Ese apartheid a la gringa ha sido espantoso. Se recuerda, por ejemplo, la masacre de Tulsa, Oklahoma, en 1921. Ha sido uno de los eventos más oprobiosos e indignos contra la comunidad afroamericana. A un lustrabotas negro, de 19 años, que iba a buscar un inodoro (estaban segregados los sanitarios, había unos para negros y otros para blancos, así como las escuelas, los buses, los cafés…), por accidente pisó el pie de la ascensorista y fue acusado de intento de violación. La multitud blanca se propuso lincharlo y, además, ir a linchar a otros negros. Hombres, mujeres y niños, sacados de sus hogares y negocios, fueron asesinados en las calles. Incendios, balazos e incluso aviones que arrojaron bombas dejaron una estela de horrores y de mortandad. Más de 300 muertos y una enorme destrucción de viviendas. Ríos y fosas comunes se llenaron de cadáveres.

Masacre de Tulsa, Oklahoma, en 1921

La segregación racial continúa.
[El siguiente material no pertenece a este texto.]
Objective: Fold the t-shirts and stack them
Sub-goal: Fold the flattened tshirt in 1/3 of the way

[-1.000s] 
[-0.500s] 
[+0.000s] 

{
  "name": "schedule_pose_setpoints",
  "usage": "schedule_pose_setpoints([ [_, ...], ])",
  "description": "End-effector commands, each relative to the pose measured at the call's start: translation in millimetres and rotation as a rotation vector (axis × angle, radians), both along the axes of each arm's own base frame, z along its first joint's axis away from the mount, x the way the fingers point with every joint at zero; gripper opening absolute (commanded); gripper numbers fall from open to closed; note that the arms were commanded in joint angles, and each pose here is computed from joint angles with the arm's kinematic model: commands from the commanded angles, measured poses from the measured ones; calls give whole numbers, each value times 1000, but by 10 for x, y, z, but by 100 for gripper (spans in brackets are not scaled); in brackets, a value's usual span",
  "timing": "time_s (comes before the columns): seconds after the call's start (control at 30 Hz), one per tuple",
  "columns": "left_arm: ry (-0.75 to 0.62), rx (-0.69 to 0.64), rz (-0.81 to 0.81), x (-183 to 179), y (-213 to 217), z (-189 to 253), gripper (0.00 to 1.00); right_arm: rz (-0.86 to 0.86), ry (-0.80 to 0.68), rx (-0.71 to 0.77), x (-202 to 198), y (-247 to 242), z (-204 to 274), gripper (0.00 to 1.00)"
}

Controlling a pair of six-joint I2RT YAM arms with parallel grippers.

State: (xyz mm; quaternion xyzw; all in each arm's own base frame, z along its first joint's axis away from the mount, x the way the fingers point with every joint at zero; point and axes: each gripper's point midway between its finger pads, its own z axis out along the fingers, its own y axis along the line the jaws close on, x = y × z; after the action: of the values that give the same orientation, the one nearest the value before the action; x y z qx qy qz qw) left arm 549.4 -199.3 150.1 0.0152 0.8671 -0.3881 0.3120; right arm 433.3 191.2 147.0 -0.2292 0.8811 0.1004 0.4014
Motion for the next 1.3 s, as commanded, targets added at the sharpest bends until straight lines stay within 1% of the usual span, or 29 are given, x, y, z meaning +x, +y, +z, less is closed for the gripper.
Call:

Pese al gesto altivo de Rosa Parks en 1955, a las proclamas y manifiestos de Martin Luther King, Malcom X, Angela Davis, a las del gran Muhammad Ali, a los escritos de James Baldwin, el racismo en EE.UU. es pan cotidiano. Pan duro y amargo. Todavía no se borra la imagen agonizante de la cantante negra Bessie Smith, la Emperatriz del Blues, víctima de un accidente de tránsito, que hizo el paseo de la muerte por hospitales para blancos. No fue atendida. Se desangró en una camilla el 26 de septiembre de 1937.

“No puedo respirar” es, hoy, tras el asesinato de George Floyd por policías blancos, el grito angustioso y quizá esperanzado contra la infamia del racismo en Estados Unidos. El país se incendió. El gorila blanco (con perdón de los gorilas) de Trump, que seguro ha temblado ante las manifestaciones masivas, parece trastabillar en su aspiración de ser reelegido en noviembre.

Pese al reconocimiento de derechos civiles de los negros en 1964, el racismo no ha desaparecido. Es una larga tara en la mentalidad de los que han ostentado el poder y de los que, en una absurda posición fascista y de absoluta discriminación, creen en la “supremacía blanca”.  Además, la indecorosa segregación se extiende contra latinos y otros inmigrantes. El sueño de igualdad, justicia y libertad de Martin Luther King sigue siendo un sueño. Un bello sueño cada vez más lejos de convertirse en realidad, como parece demostrarlo el brutal asesinato de George Floyd.